Ce qui me touche, au-delà de la réussite de l’entreprise elle-même, c’est lorsqu’on renoue avec une forme d’humanité. Particulièrement, lorsque cela commence à avoir des effets au-delà de l’entreprise, avec nos amis, notre famille… ce moment où l’on apprend une autre forme d’écoute, une autre forme d’être en relation.
Frédéric Laloux
Cette table ronde réunit Frédéric Laloux et Matthieu Ricard pour aborder les questions du bien-être au travail, des processus de réorganisation et des outils à disposition de chaque individu pour changer leurs pratiques au travail. Frédéric Laloux est l’auteur de l’ouvrage Reinventing Organizations, il s’est fait connaître pour son analyse des différents modèles d’organisation existants dans le monde. Il a ainsi mis en lumière des structures innovantes et bienveillantes qui favorisent le bonheur et l’accomplissement de chaque individu au travail. Matthieu Ricard est moine bouddhiste, photographe et cofondateur de l’ONG Karuna-Shechen.

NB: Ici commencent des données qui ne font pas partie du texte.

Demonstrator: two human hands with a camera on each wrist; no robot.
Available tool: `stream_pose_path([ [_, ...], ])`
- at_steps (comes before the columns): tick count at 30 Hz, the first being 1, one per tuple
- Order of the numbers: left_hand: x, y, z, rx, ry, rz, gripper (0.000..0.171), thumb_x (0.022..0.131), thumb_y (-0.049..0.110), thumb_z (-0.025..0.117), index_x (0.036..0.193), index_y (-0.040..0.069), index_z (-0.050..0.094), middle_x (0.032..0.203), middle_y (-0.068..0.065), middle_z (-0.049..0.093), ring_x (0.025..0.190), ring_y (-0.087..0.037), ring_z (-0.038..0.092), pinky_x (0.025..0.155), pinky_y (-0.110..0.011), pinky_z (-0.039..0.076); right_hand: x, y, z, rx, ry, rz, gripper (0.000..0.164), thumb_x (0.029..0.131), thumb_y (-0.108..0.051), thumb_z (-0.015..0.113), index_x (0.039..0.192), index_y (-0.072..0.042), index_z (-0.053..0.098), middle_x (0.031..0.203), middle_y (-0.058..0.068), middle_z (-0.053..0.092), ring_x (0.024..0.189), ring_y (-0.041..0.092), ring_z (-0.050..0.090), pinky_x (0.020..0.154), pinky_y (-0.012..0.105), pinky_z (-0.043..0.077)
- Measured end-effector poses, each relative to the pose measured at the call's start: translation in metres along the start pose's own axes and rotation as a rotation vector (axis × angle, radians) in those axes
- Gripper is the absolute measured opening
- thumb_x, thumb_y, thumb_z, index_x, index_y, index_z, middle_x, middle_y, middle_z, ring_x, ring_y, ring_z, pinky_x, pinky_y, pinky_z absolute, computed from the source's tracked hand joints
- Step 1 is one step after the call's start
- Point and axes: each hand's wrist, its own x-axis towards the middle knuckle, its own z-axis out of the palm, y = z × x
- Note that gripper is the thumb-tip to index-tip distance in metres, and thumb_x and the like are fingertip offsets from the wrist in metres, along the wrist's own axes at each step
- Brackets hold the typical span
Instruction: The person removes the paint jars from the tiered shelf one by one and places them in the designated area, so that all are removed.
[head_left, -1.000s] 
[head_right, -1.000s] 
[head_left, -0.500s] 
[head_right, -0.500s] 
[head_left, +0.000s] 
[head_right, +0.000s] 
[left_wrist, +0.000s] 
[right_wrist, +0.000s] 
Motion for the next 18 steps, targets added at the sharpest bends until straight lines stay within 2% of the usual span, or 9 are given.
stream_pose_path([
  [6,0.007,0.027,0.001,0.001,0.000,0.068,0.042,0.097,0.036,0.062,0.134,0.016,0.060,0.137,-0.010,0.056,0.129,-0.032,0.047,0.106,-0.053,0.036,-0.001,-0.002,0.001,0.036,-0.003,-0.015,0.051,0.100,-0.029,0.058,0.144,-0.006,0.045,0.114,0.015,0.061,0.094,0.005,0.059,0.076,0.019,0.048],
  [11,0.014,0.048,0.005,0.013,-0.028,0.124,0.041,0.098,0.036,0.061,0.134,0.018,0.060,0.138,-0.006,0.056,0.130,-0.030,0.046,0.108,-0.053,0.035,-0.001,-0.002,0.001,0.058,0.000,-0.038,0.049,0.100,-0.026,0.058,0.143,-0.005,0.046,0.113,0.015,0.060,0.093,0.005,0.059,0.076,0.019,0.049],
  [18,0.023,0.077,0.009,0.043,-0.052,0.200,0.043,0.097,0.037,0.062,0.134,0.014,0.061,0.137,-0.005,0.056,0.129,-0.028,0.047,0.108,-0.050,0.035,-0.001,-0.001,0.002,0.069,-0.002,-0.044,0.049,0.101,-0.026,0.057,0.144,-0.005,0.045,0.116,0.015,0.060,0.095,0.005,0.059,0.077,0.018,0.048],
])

La rentabilité d’une entreprise, nécessaire à sa survie, est tout à fait compatible avec la prise en compte de l’individu dans sa totalité. Les résultats économiques, humains et environnementaux sont même meilleurs !
Là où l’exhortation constante à la productivité et à la compétitivité assujettie les individus à des peurs limitantes, une organisation du travail bienveillante qui se focalise moins sur les résultats que sur la qualité des relations humaines en obtient au final de meilleurs. Une entreprise fondée sur le modèle de pensée mécaniste hérité de la révolution scientifique conduit au burnout professionnel des employés comme des patrons. Il y a quelques années, l’OCDE a mené une enquête d’opinion dans les trente pays les plus riches en demandant aux individus de classer les dix facteurs qui contribuent le plus au bien-être. Le salaire n’arrivait qu’en sixième position ! Le premier étant la qualité des relations humaines.
Effectivement, un lieu où il fait bon de travailler est une entreprise prospère. L’épanouissement de tous est justement assuré par le management dont le rôle est de créer les conditions qui permettent aux personnes d’aller vers ce vers quoi elles ont envie de faire naturellement. Il faut déconstruire la fausse idée selon laquelle l’efficience des structures serait assurée par un pouvoir centralisé et hiérarchisé et que les modèles organiques seraient, quant à eux, voués au « chaos ». Il suffit de prendre l’exemple du système le plus complexe qui soit, le cerveau humain, qui s’auto-organise à mesure du développement de l’individu, sans qu’il n’y ait à proprement parler de « poste de contrôle » dans le cerveau. Tout comme dans un organisme vivant, il existe au sein de l’auto-organisation des processus de décisions pour tous les aspects de la vie au travail, mais l’ensemble du système est fondé sur la qualité des relations humaines : la coopération, la considération d’autrui, le respect de ses capacités particulières.
Le cerveau est de loin la structure la plus complexe pour autant il n’y a pas de contrôle centralisé !
Matthieu Ricard
L’évolution devrait nous pousser à être beaucoup plus altruistes et coopératifs, ce serait le trait de survie le plus utile à notre époque. Nous pouvons tous à notre échelle favoriser l’altruisme dans une structure qu’elle soit publique ou privée, simplement en commençant par nous questionner sur ce qui ne nous convient plus dans le modèle actuel et ce qui nous attire. Ensuite, il s’agit de faire le plus petit pas possible pour expérimenter de nouvelles méthodes autour de soi, avec son équipe par exemple. Le passage de valeurs théoriques qui nous motivent et nous inspirent à leur réalisation dans une organisation bienveillante et prospère se fait par des outils extrêmement pragmatiques et concrets.
Comme une structure organique, l’altruisme au travail se développe naturellement dès qu’on le place au cœur de nos motivations et que l’on fait appel à l’humanité des individus au lieu de simplement considérer leur fonction.